Reinhard sabe que su mujer le es infiel, aunque nunca se lo ha reprochado ni le ha hecho saber que está al tanto de la situación. En su relación conyugal también hay cuchillos afilados, armas a punto de desenfundar y tensiones irremediables que se amortiguan tragándose el orgullo, diciendo siempre que sí y haciendo como que no pasa nada. Por eso está en América haciendo la ruta 66 en solitario, para despejarse un poco y ganar confianza. Iba a ser borrón y cuenta nueva, pero  se ha dado cuenta de que  esta travesía ya no será lo mismo a partir de este instante, porque Robert ha abierto el boquete emocional que quería tapar y Reinhard está harto de ser Robert. 
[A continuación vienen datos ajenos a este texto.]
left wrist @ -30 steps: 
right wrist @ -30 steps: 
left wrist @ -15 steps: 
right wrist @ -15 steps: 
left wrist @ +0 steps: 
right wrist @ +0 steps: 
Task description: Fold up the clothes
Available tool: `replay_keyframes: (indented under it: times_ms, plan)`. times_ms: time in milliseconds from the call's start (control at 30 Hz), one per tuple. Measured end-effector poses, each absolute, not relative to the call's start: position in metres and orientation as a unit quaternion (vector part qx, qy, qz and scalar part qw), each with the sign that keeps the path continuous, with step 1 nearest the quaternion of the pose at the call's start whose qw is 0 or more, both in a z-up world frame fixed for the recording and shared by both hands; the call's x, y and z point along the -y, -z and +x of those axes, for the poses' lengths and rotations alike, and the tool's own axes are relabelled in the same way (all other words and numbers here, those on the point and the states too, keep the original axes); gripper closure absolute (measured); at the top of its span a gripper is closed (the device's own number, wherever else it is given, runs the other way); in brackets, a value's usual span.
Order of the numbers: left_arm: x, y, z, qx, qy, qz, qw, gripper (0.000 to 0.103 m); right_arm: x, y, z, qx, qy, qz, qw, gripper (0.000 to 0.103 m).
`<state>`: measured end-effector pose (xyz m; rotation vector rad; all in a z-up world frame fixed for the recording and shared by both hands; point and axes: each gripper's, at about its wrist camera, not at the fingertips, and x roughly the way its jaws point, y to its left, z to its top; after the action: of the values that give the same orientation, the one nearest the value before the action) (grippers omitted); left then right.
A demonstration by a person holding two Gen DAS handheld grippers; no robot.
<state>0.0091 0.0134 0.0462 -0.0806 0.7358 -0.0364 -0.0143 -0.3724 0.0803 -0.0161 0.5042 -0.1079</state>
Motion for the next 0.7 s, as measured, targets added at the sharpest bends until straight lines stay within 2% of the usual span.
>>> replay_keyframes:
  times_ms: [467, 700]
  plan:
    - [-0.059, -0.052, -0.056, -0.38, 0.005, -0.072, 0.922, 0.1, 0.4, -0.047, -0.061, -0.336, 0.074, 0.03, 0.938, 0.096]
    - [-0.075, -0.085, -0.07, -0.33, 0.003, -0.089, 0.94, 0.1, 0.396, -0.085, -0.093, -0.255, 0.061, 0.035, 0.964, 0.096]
Siempre hay alguien que cede y se reserva el derecho a réplica, o contiene la incipiente ira que va despertando al ritmo de la acumulación de desengaños, decepciones y desilusiones. La realidad, la ilusión y la razón conforman una tríada de subjetividades con las que lidiar cada día, hora, minuto y segundo de la vida. Por eso hay quien busca la redención experimentando la abrumadora soledad, que nos entrega el tiempo para que hagamos con él lo que se nos antoje. Por eso Reinhard, habiendo superado ya la primera prueba que el destino le ha deparado, continúa su viaje en compañía de nadie, más que de su tiempo.

 

(*) Esta historia la publiqué en 2008 en el Boletín de La Cancillería bajo el pseudónimo de El Kaiser – EK. La he editado y actualizado en septiembre de 2022, cambiando algunos nombres y tiempos verbales para eliminar alguna incoherencia.